Bis zum 31. Mai des Folgejahres muss eine vollständige Anmeldung aller Güter erfolgen, für welche CBAM-Zertifikate erforderlich sind. Der Anmelder muss für jede importierte Ware die Menge an eingebetteten Emissionen berechnen und angeben. Die Kommission hat sich gegen den Vorschlag entschieden, die eingebetteten Emissionen für jedes Produkt zu schätzen und einen pauschalen Wert anzulegen. Stattdessen werden zwei unterschiedlich komplexe Verfahren in Abhängigkeit von der Komplexität der Herstellung der Waren angewendet. Für „einfache Güter“ werden nur direkte Emissionen des Produktionsprozesses in der Herstellungsanlage berücksichtigt. Für „komplexe Güter“, welche aus mehreren „einfachen Gütern“ hergestellt werden, sollen in die Ermittlung der eingebetteten Emissionen zum einen die Verbrauchsstoffe eingehen, die während des Produktionsprozesses des komplexen Gutes zu Emissionen führen. Zum anderen müssen die eingebetteten Emissionen für jedes bei der Produktion verbrauchte oder verarbeitete „einfache“ oder „komplexe Gut“ addiert werden. Bei Waren mit vielen Einzelteilen und langen Lieferketten kann dies zu aufwendigen Berechnungen führen.

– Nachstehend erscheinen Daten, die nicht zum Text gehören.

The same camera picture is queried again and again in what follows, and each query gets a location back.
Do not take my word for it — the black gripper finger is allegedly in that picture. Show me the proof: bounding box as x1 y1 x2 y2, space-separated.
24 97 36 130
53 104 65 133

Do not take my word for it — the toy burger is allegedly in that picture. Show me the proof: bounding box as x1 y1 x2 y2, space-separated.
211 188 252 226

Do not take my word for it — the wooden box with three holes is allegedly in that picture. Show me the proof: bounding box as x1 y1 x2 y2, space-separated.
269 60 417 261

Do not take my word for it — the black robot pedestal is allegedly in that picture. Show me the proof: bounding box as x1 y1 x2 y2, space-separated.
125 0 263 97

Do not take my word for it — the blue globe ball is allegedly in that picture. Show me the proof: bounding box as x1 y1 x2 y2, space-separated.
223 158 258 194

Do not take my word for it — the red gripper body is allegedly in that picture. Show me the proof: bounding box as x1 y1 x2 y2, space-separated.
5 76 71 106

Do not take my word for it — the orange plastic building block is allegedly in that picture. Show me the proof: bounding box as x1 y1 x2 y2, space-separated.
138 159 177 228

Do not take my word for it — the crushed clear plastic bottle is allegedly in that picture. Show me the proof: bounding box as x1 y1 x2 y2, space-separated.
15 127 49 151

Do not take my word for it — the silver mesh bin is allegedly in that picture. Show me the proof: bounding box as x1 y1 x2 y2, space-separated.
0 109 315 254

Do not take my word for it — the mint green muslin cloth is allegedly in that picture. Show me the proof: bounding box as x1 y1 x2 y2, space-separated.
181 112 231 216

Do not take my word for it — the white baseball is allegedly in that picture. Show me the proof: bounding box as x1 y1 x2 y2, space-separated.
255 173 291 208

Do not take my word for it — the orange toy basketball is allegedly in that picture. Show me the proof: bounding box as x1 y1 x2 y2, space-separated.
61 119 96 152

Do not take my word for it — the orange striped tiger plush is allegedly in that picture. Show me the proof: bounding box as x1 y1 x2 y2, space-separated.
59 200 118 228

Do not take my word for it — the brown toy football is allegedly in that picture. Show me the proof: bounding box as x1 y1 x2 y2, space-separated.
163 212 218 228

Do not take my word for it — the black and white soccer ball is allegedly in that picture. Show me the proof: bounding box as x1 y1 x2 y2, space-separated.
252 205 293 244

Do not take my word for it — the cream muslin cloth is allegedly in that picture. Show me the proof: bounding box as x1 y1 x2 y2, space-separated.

Anstelle der Berechnung von tatsächlichen Emissionswerten kann auf Standardwerte zurückgegriffen werden. Die Werte sollen sich an der durchschnittlichen Intensität von Emission im Ausfuhrland orientieren. Wenn derartige Daten nicht vorhanden sind, sollen als Berechnungsbasis die Emissionen der 10 % umweltschädlichsten EU Anlagen für gleichartige Güter herangezogen werden.

CBAM-Zertifikate werden auch für das Verfahren der aktiven Veredelung erforderlich sein. Im Falle der passiven Veredelung muss für die Wiedereinfuhr die Menge an CO2-Äquivalenten nur für den außerhalb der EU vorgenommenen Veredelungsprozess angegeben werden.

Fazit und Ausblick

Das Ziel der EU Kommission, einem sog. „Carbon Leakage“ vorzubeugen und die innereuropäische Wirtschaft vor Wettbewerbsverzerrungen aufgrund der Klimamaßnahmen der EU zu schützen ist nachvollziehbar und richtig. Allerdings sind noch viele Fragen offen. Der Vorschlag der EU Kommission gibt den Befürchtungen Aufwind, dass die Einführung eines CBAM zu einem enormen bürokratischen Aufwand führt.

Der eingeschlagene Weg wirft zudem die Frage auf, ob der CBAM mit geltendem Welthandelsrecht vereinbar ist. Denn der enorme Aufwand der Berechnung von Emissionen könnte Importe unzulässig verteuern. In jedem Fall hat der vorliegende Entwurf für kleinere und mittelständische Importeure und insbesondere für Beschaffungsabteilungen von kleineren und mittelständischen Unternehmen enorme Compliance- und Bürokratiekosten zur Folge. Mit dem Ziel der Union, den Mittelstand zu erhalten und zu fördern dürfte die vorgelegte Verordnung daher nicht vereinbar sein.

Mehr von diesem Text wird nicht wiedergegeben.